Synchronous and Asynchronous Data Sources in Data Acquisition Systems

Synchronous and Asynchronous Data Sources in Data Acquisition Systems video

Data acquisition systems typically gather data from two kinds of sources – synchronous and asynchronous sources. In this knowledge packets video, David Buckley talks about what this means and how to best capture this data to ensure data coherency.

Video Transcript

Hi, my name is Dave Buckley and today we are going to talk about data sources that you find on data acquisition units (DAU). In general, there are two types – synchronous and asynchronous. Synchronous data sources are those that are under the control of the DAU itself. They are typically samples of data that repeat periodically. This could be an analog channel such as an accelerometer, a strain gauge, or even a discrete channel that captures some kind of bi-level input. The DAU will control the sampling of these channels and it will gather the data and transmit it out so it can be analyzed.
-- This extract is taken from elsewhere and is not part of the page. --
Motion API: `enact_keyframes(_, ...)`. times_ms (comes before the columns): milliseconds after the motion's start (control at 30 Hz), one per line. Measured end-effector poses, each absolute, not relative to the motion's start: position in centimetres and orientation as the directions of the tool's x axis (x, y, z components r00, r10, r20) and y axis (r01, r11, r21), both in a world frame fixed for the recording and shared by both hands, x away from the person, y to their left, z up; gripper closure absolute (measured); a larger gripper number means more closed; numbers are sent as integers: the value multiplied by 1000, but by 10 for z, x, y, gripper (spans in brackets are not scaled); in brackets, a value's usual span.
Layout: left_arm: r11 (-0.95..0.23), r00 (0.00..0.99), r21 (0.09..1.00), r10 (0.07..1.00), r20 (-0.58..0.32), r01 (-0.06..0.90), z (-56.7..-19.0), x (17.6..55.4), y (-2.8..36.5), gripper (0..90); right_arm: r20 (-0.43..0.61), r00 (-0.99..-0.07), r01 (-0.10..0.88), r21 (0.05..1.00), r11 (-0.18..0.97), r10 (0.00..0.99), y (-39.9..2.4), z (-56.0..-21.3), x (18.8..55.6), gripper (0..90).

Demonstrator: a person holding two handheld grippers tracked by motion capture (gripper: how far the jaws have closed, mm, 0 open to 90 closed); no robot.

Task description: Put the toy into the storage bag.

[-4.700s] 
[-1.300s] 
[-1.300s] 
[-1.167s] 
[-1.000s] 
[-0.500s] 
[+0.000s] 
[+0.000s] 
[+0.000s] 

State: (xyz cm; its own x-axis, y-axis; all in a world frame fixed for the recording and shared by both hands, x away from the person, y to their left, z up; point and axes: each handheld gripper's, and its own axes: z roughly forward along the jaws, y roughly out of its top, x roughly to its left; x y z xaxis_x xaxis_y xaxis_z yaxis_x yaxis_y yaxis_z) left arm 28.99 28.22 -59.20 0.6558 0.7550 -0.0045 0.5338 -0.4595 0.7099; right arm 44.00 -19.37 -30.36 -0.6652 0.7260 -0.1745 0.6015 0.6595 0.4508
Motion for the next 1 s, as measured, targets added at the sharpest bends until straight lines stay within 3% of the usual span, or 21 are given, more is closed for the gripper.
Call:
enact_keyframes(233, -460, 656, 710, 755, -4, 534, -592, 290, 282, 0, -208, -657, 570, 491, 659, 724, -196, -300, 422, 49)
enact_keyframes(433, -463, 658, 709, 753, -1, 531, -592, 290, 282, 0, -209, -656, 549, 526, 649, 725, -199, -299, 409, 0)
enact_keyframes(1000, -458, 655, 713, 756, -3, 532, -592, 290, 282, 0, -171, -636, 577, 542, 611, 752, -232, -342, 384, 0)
The second type of input is asynchronous – these channels are not typically under the control of the DAU so the data will arrive in an asynchronous manner to the DAU itself. So, where you will have even spaced samples in the synchronous data, you will very often have uneven samples from the asynchronous data source. These are the two types of data sources that you will find in a DAU.

It’s very important for the sake of post-flight analysis and correlation of parameters that every single data point captured can be correlated so that you know when every sample was taken. If we take the synchronous example, you want to make sure that the sampling for all channels occurs at the same time. However, you may have a situation where you are sampling different channels at different rates.

If we look at an example of this and take a 1 Hz signal, a 2 Hz signal, and a 4 Hz signal, you will see that each channel is sampled at a different rate. If you take the 1st sample from each channel, they are all sampled at exactly the same time so the pattern of samples repeats over and over again. If you take the superset of all the samples – what we describe as an acquisition cycle – and you follow this sampling schema, you will be able to very easily correlate the samples from each channel together and know when they were sampled.

If you then took an asynchronous source and compared it to what was going on with the synchronous data, you will find, as mentioned before, that you’re not under control of when the messages arrive – they may arrive at unexpected intervals. All you can do is monitor the bus and wait until the samples arrive. If you want to correlate the asynchronous samples with the synchronous samples, you need to timestamp exactly when the asynchronous samples arrive.

The synchronous sampling data will be timed using an absolute time known by the DAU and you will use that time to put timestamps on the asynchronous samples. Then, by comparing the timestamps of the asynchronous data with the known time of the synchronous traffic, you will be able to correlate everything in your system together.